Sorcha worked hard. He knew few people who worked as hard as she did with as few complaints. Her work ethic was only surpassed by the quality of her work, which was why he’d always respected her.
He’d seen how modestly her family lived, too. He had known pretty much from the start that she sent money home and knew she was still squeezing funds for them from her savings. He had padded the account he’d set up for her to ensure she could keep helping out at home without denting anyone’s pride. He admired her even more since their marriage, now that he’d seen how far she’d come from her disadvantaged beginning to the position she’d held with him.
And she was kind. Warm and cheerful and never one to strike back at rudeness with equal harshness. He liked to keep the pressure on. Not everyone responded well to that. Aside from the occasional dark look, she’d always sucked up his demands with a smile.
Sorcha was that rare creature: a good, solid, hardworking person.
To see her devastated like that, eyes hollow, calling herself trash...
Cesar wound his way through the crowd until he spotted Diega, then reminded himself to keep his hands by his sides, rather than forcibly remove her from the home she so coveted.
She was holding court with his parents and Rico, her smile smug.
He leaned in from behind and spoke through his teeth next to her ear. “Leave. Now. You know why.”
Rico sent him a startled glance. “Mind your manners, big brother.”
Diega paled, turned her head and looked past him for Sorcha before her mouth tilted into a disdainful smile. “I don’t know what she told you—”
“Just as I will never know exactly what I said to you, when I saw you before I crashed. Was I really proposing, Diega? Was I?”
She held his gaze, but her eye twitched. It might have been the confrontation. He’d never come at anyone with this much animosity, but it might have been a tell. He scented a lie.
“Cesar.” Rico brought up the back of one firm hand to press it against Cesar’s chest, obviously reading his dangerous mood.
But he wouldn’t soil himself by touching that viper.
“Our family does not attack itself,” he told Diega. “You won’t be invited to join it. Leave. Quietly. Don’t make a scene. You will regret it.”
“Cesar!” his mother protested in a shocked whisper.
“She leaves or my wife and I do, Mother. Take your pick.”
His mother was speechless for about half a second. “An explanation would be nice!”
“Diega gave up ‘nice’ months ago, when she hired someone to follow Sorcha. Didn’t you? You weren’t surprised she was pregnant. You knew and didn’t tell me. I’ve often wondered how I went through that rail. Did you slip me something, trying to keep me at your house?”
Rico swore under his breath and his hand dropped from Cesar’s chest.
“No!” Diega gasped. “That’s a repulsive accusation!”
Cesar wanted to believe that was earnest horror, but bringing Tom here set a high bar on how ugly she played. “You just took advantage of the situation once I’d crashed?”
“I will leave,” she said with a lift of her chin. “I won’t stand here to be insulted.” She scanned the crowd.
“See her into her car,” he said to his brother, barely staying inside his skin, he was so livid. “I’ll find Tom.”
* * *
They arrived at his penthouse late. It hadn’t been a long drive from his parents’, but Sorcha had fallen asleep in the car, sliding on the leather seat so she wound up slumped into Cesar’s shoulder.

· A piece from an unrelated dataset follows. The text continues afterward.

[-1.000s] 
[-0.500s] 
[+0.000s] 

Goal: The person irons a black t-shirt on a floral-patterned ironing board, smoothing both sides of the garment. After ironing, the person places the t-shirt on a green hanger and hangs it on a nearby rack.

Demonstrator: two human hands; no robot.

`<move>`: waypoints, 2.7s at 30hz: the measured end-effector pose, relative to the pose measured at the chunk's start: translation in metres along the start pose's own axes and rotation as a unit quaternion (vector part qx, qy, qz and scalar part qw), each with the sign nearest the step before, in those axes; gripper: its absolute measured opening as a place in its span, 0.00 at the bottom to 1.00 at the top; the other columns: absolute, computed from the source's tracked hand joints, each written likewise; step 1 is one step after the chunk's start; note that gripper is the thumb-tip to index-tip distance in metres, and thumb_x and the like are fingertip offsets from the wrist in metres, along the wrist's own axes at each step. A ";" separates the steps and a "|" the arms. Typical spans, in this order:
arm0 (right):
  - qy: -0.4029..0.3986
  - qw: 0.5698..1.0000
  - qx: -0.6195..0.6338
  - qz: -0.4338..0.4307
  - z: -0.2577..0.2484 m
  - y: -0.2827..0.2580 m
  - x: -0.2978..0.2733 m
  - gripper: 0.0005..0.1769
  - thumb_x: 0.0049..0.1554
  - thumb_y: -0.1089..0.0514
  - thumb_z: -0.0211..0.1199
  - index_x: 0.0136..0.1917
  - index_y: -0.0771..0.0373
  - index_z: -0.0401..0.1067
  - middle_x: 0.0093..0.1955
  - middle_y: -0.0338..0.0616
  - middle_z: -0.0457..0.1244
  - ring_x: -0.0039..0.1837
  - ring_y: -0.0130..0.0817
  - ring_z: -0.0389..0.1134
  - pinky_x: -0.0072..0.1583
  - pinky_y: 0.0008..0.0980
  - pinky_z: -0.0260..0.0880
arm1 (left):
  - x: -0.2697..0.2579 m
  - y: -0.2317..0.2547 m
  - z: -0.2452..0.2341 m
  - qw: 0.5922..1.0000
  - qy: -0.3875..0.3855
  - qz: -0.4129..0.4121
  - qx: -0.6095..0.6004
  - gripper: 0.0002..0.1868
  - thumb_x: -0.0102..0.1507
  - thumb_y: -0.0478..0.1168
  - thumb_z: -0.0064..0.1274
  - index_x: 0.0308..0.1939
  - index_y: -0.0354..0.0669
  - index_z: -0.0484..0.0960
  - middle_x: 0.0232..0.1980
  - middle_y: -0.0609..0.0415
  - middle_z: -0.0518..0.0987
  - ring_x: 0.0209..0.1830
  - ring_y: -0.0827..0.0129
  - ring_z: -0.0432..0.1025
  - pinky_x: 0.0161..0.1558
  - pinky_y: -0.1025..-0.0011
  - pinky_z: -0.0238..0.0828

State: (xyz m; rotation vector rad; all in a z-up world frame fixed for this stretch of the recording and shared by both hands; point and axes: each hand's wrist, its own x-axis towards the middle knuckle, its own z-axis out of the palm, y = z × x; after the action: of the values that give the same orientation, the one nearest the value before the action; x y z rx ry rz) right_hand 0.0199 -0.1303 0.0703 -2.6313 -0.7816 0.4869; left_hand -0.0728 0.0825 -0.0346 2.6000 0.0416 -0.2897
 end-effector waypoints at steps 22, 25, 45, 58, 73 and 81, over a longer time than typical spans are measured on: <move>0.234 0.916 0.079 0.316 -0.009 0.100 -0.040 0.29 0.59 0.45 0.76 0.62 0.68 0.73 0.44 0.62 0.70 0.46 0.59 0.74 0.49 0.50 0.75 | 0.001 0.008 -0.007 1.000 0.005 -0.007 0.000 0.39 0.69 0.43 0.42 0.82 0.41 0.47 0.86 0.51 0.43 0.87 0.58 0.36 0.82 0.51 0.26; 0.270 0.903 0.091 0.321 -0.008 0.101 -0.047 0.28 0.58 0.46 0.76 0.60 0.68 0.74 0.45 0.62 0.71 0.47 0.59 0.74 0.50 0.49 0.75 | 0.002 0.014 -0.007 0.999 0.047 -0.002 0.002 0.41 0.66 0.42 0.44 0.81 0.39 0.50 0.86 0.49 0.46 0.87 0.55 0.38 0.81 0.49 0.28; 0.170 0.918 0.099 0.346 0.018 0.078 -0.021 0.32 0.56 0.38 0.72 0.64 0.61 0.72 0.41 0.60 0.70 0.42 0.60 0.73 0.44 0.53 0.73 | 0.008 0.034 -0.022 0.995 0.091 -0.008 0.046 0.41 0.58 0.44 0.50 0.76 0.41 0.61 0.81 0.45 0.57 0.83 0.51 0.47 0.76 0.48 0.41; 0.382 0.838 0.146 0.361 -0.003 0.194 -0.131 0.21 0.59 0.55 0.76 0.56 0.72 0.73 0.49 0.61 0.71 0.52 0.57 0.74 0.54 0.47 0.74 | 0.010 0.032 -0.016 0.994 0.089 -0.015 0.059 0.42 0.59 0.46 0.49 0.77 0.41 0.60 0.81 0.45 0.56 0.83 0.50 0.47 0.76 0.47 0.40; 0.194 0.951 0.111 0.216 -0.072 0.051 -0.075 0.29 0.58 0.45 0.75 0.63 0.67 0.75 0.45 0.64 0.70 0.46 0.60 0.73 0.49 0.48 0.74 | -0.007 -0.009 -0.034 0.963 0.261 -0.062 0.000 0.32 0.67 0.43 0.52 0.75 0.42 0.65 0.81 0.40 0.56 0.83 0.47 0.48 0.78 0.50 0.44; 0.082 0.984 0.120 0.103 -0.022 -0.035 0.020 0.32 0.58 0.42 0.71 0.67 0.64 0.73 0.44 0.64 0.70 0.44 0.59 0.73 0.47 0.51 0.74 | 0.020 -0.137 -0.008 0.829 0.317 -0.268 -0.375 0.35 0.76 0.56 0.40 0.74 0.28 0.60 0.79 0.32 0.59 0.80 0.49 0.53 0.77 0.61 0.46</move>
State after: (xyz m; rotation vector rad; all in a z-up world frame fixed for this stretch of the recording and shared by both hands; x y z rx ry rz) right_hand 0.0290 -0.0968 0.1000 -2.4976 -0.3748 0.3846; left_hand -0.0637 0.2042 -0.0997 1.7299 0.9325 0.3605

Disconcerted by his stiff, silent air of threadbare tolerance, she settled Enrique for the night, then moved to the bedroom to begin undressing.
She really didn’t know how to take his mood. He was sipping a whiskey, standing at the door to the small terrace off the master bedroom.
“Mother expected Diega to help her organize a fund-raiser for May. She mentioned as we were leaving that it might be better if we host it at the new house, take the focus off the fact that Rico and Diega won’t be marrying after all.”
“Um, okay.” She removed her earrings. He’d given her the pretty yellow sapphires before they left the house. She picked at the catch on the matching bracelet, trying to open the clasp. “I’ll call her tomorrow to ask the details?”